TPO upholds complaint over TPS Benefits Scheme failure to uplift pension post-retirement

The Pensions Ombudsman (TPO) has upheld a complaint concerning a dispute over retirement benefits, after finding that the trustee of the TPS Benefits Scheme failed to apply an appropriate uplift to a member’s pension when it was taken after his normal retirement age.

Professor N, the complainant, was a Plan 60-plus member, which meant he had the right to retire from age 60 with no reduction to his benefits, but could also continue in the scheme after age 60.

In 2019, he received an annual benefits statement letter from the scheme administrator, Buck Consultants, after his 60th birthday, informing him that he had enhanced retirement rights. If he did not wish to retire at this time, he was not required to take any action.

In 2020, Professor N wrote to the scheme administrator asking why his pension had not increased after he deferred taking it for two years.

He noted that if he had retired at 60, he would have received about £68,000 in payments, which he had assumed would be reflected in a higher future pension.

He spoke to the employer, TUV SUD Limited, to whom his employment was transferred in the 1990s from the Principal Civil Service Pension Scheme, which confirmed that the only increases applied were due to inflation, meaning those missed payments were effectively lost and not compensated for later.

The scheme administrator explained to Professor N that while members could retire from age 60 without any reduction, the scheme’s official normal retirement age was 65.

It said the early retirement option was most valuable at 60 and lost value if deferred, since the unpaid pension between 60 and 65 was not redistributed into future payments. Only inflationary increases were applied, and any actuarial uplift would only apply after age 65.

The next day, Professor N wrote to TUV SUD acknowledging the administrator’s response.
He noted that it confirmed his understanding that deferring past 60 provided no uplift until after 65 and expressed frustration that this had not been made clear earlier.

He estimated the decision had cost him around £40,000 and suggested that other members should be warned of this issue.

TUV SUD shared Professor N’s correspondence with the trustee, to which it responded that while members could retire from age 60 without penalty, this was optional, and no late retirement uplift applied if the pension was deferred.

The trustee agreed the issue should be better communicated to other members, but said there was no rule allowing pensions to be backdated once deferred.

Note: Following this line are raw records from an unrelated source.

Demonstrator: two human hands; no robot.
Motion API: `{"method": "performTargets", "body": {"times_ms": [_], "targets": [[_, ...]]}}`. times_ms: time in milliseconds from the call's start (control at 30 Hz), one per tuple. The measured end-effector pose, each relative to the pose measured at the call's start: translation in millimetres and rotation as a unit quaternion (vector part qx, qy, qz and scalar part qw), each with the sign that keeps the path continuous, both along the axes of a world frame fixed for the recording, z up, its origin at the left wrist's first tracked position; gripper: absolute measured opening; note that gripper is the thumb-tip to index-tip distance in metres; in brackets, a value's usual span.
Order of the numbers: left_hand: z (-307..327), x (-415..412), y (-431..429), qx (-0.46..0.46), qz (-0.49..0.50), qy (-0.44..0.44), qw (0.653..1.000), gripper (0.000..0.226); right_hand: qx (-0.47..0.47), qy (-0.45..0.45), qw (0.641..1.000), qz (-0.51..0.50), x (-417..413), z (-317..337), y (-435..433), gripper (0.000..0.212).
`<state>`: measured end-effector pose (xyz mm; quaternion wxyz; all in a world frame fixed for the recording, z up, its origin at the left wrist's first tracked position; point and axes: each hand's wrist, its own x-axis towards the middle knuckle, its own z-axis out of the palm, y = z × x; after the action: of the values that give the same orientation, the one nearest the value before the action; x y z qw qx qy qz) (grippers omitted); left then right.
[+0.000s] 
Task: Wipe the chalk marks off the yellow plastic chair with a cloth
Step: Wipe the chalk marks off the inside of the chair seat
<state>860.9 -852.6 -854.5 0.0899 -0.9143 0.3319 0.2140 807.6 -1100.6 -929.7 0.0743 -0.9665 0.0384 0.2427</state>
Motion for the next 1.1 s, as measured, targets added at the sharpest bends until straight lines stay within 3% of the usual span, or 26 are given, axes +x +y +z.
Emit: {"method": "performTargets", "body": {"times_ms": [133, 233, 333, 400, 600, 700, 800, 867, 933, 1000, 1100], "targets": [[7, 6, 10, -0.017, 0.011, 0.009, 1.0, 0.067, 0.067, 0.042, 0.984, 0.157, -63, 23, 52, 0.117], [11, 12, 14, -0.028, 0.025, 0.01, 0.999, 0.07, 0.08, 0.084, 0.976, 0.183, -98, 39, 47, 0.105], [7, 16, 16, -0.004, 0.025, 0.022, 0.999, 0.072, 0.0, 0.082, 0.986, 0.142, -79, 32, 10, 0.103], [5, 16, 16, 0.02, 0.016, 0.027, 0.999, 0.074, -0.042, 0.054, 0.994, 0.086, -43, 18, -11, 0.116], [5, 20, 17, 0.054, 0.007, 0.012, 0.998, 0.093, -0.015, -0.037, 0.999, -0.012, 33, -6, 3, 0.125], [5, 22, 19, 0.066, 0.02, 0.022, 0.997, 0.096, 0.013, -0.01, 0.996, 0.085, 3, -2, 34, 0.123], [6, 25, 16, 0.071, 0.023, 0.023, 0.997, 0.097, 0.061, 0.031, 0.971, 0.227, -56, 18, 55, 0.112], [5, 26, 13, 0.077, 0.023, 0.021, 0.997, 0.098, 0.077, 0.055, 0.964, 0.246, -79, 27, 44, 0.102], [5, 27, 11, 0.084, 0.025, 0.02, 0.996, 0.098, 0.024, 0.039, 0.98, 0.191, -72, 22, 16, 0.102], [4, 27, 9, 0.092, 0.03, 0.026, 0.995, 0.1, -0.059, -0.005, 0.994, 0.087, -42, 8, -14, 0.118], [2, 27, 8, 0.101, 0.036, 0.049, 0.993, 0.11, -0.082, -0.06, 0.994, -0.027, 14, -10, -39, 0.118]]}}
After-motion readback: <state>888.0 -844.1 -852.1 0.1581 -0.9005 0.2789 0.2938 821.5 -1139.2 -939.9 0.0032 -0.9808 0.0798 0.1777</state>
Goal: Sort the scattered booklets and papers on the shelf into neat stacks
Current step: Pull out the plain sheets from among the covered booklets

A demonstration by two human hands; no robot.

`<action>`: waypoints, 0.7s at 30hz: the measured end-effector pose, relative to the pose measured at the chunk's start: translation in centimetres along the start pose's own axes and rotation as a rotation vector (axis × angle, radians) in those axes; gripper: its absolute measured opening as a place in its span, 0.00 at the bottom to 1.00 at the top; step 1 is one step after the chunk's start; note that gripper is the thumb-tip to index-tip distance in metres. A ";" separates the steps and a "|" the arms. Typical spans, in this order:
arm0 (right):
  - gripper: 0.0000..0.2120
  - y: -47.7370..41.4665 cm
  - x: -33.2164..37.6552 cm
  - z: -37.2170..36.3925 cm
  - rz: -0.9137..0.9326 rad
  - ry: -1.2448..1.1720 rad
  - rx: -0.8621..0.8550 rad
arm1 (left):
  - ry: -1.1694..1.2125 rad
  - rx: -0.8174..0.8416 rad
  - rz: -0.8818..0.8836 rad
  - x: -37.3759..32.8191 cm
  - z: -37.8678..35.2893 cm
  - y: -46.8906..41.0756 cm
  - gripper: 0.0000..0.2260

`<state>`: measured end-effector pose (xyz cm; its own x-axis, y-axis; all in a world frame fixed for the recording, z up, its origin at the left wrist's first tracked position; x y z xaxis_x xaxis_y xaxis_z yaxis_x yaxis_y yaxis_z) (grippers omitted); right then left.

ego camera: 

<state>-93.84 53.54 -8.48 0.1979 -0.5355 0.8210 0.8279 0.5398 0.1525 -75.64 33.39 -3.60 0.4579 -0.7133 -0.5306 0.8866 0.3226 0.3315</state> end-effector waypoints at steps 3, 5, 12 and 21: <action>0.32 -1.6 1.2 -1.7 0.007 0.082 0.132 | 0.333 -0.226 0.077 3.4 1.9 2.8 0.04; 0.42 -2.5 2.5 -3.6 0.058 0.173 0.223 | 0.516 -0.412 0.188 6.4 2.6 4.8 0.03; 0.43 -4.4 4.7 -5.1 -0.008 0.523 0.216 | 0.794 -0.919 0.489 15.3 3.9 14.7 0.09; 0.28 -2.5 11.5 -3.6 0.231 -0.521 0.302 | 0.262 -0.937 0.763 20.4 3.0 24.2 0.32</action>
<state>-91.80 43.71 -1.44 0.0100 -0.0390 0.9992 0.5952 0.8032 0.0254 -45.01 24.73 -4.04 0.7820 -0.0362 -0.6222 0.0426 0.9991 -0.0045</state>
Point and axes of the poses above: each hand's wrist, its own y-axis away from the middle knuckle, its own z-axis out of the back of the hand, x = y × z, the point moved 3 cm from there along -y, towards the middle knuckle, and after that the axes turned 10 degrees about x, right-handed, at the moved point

Despite this, Professor N formally requested that his pension be activated retrospectively from age 60, and the scheme administrator agreed to present his request to the trustee board for consideration.

The administrator told Professor N that the trustee board had decided it couldn’t pay him a pension backdated for two years, and after taking legal and actuarial advice, it concluded the scheme rules did not allow it.

The trustee also said that granting a backdated payment or uplift would legally count as an augmentation of benefits, which would require both the employer’s consent and an extra financial contribution, and therefore could not be done.

Professor N made a complaint to the scheme under its Internal Dispute Resolution Procedure (IDRP), but the stage one decision maker decided not to uphold the complaint that he had been misled with regard to his option to take unreduced retirement benefits from age 60.

He then appealed this decision, and the trustee responded to Professor N under stage two of the scheme’s IDRP and did not uphold his complaint, and the complaint was then referred to TPO.

Deputy Pensions Ombudsman, Camilla Barry, upheld Professor N’s complaint, finding that the trustee was obliged to provide an uplift (or compensation, if no uplift is payable under the scheme rules) in accordance with the Pension Schemes Act 1993 and the Preservation of Benefit Regulations.

This uplift ensures that the value of Professor N’s benefits at age 62 equals what they would have been at age 60.

Barry also found that the communication sent to Professor N, which stated “if you do not want to retire at this time, you need take no action", was misleading, as it failed to inform him that delaying retirement beyond age 60 would reduce his benefits.

The trustee was ordered to recalculate and pay Professor N’s pension entitlement with an actuarial uplift and pay any shortfall in pension payments since age 62 with interest at the Bank of England base rate plus 1 per cent.